The firewall stealth rule is the explicit rule near the top of the policy denying access to the firewall beyond what is required to manage the device. It should be defined like:

Source = ANY

Destination = [self]

Service / Application = ANY

Action = DROP

Logging = Enabled

This is not exactly applicable to certain firewalls like Juniper Netscreen that define administrative access via interface-level settings instead of via the firewall policy. However, even in these cases, auditors may require a stealth rule as a matter of practice.

Why define a Stealth Rule?

The Stealth Rule insures that rules later defined in the policy do not inadvertently permit access to the firewall. For example, the firewall may have an interface in the Web-DMZ zone.
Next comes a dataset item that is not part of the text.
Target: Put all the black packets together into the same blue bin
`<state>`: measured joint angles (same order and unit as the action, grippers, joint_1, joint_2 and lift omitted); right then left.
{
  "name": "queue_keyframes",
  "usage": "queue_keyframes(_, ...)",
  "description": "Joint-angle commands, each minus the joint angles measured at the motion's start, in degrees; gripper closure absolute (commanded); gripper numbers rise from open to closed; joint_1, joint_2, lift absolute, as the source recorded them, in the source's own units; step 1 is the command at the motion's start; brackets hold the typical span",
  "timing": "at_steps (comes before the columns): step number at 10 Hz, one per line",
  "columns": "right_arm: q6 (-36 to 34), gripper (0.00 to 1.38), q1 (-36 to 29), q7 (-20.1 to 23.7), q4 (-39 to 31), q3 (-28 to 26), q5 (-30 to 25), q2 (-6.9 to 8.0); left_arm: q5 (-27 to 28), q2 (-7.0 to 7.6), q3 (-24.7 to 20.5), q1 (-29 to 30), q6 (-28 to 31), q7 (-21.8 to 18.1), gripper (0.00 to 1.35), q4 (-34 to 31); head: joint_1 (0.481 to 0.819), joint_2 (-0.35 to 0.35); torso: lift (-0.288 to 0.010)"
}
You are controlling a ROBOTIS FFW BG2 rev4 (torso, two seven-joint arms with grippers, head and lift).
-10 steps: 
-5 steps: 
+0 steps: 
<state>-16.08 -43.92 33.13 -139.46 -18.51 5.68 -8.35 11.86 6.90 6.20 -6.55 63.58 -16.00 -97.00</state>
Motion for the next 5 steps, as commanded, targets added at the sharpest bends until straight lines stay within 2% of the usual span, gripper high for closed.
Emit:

A request from the web development team may ask for SSH access to all systems in the Web-DMZ. Without thinking too hard about the request, it seems reasonable that they may require SSH access to all those servers if they are the sole owner of the systems defined in the Web-DMZ. However, without a Stealth Rule properly defined, SSH access would not only be allowed to the servers in the Web-DMZ, but also to the firewall itself. Clearly this is not appropriate, but could go undetected by a firewall administrator for years.

To avoid this simple, but significant mistake, a Stealth Rule should be defined in the firewall policy.

How to verify there is a Stealth Rule?

This process is very straight forward. Review every policy and verify that a rule near the top of the policy after necessary administrative rules denies all traffic to the firewall (Any, Self, Any, Drop, Log).

How can FireMon help?

FireMon provides pre-defined controls to verify the existence of the Stealth Rule in each policy. This control is part of pre-defined assessments and can be added to any user-defined assessment as well.

Another powerful option is to search for rules yourself using SiCL. In this case, the search is pretty straight forward. You want to verify that near the top of the policy an explicit rule exists dropping all traffic to the firewall. Using the pre-defined variable of self you can create an SiCL query that is applicable to all devices. In this case, the SiCL syntax for this search is:

rule{ POSITION < 5 and source.any=true and destination is superset of self and SERVICE.any=true and action=’DROP’}

In the example above, I specified that the rule needed to be one of the first 4 rules in the policy and that the destination needs to fully contain the firewall address space (destination is superset of self). Superset includes equals and bigger. Self is the firewall object itself.